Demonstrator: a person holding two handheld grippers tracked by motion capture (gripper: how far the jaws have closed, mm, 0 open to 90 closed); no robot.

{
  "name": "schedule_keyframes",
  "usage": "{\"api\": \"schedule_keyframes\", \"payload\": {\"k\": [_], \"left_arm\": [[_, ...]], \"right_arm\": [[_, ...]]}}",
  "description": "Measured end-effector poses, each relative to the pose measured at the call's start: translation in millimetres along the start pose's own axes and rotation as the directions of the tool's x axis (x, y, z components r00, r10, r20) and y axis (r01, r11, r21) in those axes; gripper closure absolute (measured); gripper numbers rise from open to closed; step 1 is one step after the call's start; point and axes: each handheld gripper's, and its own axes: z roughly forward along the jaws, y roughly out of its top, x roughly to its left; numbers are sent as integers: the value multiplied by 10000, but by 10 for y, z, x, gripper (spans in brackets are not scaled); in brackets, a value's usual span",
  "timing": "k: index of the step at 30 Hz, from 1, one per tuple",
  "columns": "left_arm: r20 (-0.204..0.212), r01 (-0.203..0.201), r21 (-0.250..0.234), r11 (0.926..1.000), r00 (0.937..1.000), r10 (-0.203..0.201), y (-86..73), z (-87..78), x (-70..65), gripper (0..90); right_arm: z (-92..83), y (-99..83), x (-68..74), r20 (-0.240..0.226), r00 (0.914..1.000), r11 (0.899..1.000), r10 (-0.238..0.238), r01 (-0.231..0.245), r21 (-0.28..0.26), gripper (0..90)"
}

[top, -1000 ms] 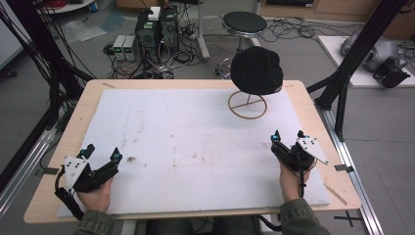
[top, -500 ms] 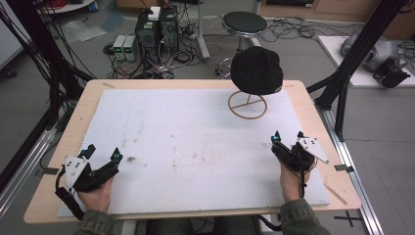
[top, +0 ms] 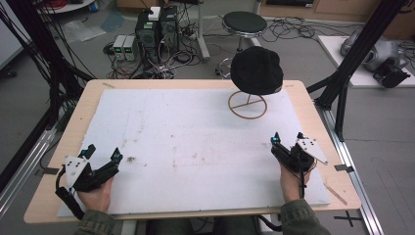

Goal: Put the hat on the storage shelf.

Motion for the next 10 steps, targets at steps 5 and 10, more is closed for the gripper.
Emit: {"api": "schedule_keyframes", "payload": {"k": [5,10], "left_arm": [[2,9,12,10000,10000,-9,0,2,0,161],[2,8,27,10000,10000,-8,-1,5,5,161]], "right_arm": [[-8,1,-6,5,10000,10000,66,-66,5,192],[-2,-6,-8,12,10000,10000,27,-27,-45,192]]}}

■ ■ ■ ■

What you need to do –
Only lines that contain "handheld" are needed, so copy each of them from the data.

The completed task –
Demonstrator: a person holding two handheld grippers tracked by motion capture (gripper: how far the jaws have closed, mm, 0 open to 90 closed); no robot.
  "description": "Measured end-effector poses, each relative to the pose measured at the call's start: translation in millimetres along the start pose's own axes and rotation as the directions of the tool's x axis (x, y, z components r00, r10, r20) and y axis (r01, r11, r21) in those axes; gripper closure absolute (measured); gripper numbers rise from open to closed; step 1 is one step after the call's start; point and axes: each handheld gripper's, and its own axes: z roughly forward along the jaws, y roughly out of its top, x roughly to its left; numbers are sent as integers: the value multiplied by 10000, but by 10 for y, z, x, gripper (spans in brackets are not scaled); in brackets, a value's usual span",

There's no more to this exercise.